» **Brief**:
Take each line below that has "finger" and copy it.

» **Records to process**:
[Start of Attachment]

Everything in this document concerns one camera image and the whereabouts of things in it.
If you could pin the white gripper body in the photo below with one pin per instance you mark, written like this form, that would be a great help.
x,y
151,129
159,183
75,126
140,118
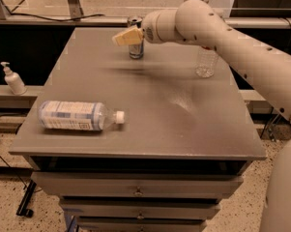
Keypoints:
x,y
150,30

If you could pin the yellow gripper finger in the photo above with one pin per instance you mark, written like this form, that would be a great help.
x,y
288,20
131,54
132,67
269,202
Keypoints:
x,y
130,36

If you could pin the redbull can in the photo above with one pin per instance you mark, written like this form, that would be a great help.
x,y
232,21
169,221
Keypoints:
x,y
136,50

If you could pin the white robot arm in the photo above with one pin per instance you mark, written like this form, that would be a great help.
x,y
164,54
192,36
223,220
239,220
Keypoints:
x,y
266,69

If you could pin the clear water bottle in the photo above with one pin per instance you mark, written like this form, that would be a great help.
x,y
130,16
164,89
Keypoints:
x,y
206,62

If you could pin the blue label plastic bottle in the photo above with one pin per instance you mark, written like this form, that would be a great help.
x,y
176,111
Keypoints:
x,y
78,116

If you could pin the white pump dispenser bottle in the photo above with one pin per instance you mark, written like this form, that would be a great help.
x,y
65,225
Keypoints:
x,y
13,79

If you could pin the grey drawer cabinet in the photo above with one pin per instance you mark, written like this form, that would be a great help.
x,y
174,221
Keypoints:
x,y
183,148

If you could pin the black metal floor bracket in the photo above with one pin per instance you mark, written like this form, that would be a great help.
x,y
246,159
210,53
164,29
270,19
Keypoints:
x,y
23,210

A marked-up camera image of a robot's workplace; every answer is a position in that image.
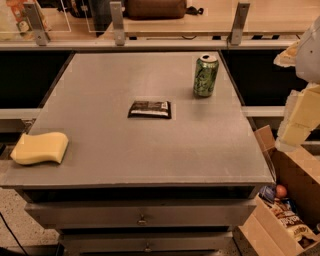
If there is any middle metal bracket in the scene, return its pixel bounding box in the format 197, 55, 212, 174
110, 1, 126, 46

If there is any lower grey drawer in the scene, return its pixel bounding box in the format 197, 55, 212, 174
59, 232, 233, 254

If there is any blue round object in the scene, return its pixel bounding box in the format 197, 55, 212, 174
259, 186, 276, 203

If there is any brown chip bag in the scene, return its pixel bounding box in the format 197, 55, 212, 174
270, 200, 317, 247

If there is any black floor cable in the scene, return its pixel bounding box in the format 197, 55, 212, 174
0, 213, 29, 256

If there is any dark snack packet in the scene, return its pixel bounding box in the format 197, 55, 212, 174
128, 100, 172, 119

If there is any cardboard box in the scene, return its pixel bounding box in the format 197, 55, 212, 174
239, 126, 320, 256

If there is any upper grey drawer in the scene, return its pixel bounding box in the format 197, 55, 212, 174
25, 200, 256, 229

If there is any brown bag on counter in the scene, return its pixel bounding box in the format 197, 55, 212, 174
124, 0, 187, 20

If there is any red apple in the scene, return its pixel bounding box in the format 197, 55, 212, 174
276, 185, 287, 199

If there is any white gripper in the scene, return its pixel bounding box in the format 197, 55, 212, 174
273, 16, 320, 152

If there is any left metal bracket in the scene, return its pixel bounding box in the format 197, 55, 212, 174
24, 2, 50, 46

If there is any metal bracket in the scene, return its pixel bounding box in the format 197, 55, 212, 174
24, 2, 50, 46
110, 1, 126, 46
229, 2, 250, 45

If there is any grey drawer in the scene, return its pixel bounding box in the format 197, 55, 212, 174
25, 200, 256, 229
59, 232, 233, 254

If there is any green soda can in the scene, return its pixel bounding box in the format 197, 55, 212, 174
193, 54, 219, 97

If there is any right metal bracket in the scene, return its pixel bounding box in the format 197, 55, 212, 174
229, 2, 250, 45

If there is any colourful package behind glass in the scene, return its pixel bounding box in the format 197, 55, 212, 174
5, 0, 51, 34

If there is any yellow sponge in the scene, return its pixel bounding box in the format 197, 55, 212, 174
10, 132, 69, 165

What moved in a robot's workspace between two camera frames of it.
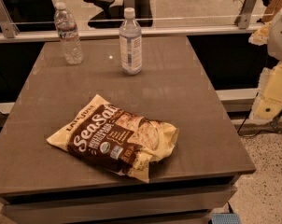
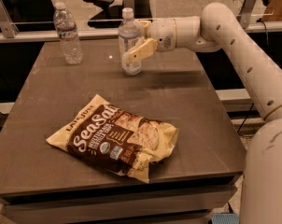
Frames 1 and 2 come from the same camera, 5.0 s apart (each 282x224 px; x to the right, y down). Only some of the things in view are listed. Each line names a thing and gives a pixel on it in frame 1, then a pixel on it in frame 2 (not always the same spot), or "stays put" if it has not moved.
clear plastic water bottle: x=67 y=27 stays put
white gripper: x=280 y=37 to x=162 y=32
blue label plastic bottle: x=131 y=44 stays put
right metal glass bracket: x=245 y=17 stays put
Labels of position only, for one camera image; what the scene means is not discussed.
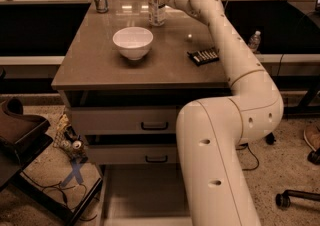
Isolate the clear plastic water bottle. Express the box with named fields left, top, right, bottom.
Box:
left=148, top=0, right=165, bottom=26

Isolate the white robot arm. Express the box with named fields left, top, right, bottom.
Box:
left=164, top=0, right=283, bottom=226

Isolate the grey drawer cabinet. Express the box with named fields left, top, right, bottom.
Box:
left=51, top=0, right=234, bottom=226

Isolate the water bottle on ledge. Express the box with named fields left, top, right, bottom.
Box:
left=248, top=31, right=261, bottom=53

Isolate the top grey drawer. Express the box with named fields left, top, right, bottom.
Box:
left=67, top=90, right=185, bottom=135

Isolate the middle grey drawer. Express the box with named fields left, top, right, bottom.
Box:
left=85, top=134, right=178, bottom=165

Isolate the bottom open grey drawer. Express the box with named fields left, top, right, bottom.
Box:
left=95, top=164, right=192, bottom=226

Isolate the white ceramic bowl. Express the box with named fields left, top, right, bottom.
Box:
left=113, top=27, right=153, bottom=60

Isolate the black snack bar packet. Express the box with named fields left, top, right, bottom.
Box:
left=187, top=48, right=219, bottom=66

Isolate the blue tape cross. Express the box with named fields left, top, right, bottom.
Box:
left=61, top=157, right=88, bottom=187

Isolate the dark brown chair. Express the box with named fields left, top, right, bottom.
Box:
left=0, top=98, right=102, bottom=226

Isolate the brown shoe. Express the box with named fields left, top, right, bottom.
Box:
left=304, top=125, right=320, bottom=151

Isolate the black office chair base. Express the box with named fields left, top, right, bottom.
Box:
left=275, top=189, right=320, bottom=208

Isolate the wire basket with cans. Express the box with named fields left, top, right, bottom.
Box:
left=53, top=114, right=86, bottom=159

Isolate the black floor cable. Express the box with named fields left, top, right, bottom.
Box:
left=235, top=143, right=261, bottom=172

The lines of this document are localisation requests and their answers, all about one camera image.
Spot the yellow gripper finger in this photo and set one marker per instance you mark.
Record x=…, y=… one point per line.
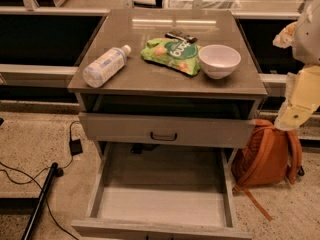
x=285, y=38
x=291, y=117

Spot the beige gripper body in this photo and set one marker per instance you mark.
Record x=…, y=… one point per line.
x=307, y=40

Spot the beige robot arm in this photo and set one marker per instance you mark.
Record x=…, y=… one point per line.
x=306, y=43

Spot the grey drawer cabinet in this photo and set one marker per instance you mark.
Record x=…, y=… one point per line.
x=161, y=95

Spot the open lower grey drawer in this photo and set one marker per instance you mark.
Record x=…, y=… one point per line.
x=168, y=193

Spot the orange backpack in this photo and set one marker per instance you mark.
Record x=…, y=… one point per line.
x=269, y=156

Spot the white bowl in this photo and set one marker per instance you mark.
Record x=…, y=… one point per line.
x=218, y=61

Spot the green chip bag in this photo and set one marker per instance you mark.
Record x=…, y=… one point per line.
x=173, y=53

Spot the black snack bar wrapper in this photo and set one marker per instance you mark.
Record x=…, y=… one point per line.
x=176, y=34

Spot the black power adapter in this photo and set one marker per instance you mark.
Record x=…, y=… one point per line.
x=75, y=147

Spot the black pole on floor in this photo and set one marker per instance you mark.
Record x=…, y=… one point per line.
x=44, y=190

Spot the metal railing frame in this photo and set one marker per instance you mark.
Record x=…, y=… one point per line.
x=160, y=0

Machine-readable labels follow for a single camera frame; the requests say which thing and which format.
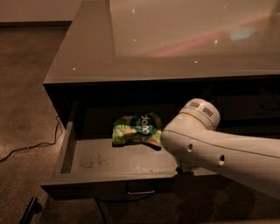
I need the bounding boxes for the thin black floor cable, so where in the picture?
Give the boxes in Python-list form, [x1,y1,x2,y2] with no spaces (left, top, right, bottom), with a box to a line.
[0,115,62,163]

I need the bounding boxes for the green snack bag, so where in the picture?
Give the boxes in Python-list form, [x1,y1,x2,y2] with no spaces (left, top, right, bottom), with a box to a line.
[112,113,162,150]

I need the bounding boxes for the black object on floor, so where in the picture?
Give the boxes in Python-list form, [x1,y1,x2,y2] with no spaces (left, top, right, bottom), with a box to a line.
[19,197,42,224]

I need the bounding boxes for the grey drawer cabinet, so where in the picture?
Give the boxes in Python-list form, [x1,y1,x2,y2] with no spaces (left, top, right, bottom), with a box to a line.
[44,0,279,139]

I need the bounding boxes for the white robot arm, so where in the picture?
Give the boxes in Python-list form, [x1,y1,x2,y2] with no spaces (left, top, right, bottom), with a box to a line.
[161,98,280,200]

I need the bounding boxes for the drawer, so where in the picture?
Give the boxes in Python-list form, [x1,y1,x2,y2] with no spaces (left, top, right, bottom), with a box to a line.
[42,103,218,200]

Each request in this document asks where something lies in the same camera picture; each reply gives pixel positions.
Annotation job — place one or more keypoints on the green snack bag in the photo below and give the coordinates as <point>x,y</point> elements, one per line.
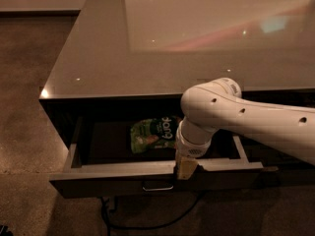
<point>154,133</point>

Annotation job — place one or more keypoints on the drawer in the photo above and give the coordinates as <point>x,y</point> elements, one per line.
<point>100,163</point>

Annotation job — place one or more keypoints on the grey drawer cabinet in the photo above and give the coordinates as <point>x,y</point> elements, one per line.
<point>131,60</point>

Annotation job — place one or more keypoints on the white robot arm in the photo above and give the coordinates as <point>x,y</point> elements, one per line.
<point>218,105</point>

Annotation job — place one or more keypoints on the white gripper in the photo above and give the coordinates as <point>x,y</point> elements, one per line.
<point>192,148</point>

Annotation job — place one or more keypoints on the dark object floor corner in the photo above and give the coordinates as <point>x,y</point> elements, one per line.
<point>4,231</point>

[End of Attachment]
[Start of Attachment]

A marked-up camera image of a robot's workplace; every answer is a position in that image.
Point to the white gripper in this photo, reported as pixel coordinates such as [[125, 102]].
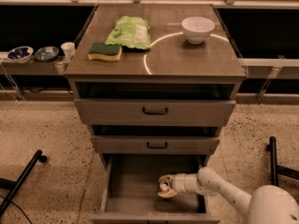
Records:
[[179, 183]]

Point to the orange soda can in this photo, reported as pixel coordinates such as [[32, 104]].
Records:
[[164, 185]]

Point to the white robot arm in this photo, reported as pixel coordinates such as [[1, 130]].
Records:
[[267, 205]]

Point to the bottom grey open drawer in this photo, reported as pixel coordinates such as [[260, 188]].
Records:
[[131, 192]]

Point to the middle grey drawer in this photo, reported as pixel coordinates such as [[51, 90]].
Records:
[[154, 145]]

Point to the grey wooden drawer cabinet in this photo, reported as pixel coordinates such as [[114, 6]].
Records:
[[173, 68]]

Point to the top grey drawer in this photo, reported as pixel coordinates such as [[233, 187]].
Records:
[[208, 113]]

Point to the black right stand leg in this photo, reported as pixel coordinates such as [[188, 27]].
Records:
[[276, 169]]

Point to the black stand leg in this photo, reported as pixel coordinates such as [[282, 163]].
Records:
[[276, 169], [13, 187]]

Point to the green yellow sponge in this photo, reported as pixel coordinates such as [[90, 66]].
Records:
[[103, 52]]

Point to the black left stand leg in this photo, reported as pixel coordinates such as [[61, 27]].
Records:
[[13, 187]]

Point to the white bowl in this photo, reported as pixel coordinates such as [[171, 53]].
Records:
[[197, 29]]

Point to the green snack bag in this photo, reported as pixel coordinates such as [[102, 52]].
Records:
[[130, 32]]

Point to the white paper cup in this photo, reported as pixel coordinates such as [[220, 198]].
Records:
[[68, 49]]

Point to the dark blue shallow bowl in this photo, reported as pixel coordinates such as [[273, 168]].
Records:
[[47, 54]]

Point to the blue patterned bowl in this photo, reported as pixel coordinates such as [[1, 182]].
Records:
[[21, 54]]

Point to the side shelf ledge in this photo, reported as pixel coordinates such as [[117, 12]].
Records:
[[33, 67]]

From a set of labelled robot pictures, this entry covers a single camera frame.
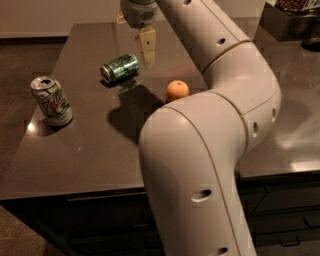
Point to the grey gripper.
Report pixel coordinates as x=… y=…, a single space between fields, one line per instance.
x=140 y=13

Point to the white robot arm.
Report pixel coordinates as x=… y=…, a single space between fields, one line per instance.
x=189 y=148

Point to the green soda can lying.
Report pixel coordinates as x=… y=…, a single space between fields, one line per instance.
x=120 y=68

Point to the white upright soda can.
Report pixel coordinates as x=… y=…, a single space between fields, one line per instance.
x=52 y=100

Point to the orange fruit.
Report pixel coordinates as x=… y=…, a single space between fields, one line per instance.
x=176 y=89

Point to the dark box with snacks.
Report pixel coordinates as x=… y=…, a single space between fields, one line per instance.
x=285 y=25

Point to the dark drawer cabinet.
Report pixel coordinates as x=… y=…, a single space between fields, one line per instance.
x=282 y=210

[End of Attachment]

» **Written solution**:
If you could pin the yellow gripper finger in the photo above with one pin per instance you mark, written like this form, that would be a great help.
Spot the yellow gripper finger in this photo and set one marker per instance you mark.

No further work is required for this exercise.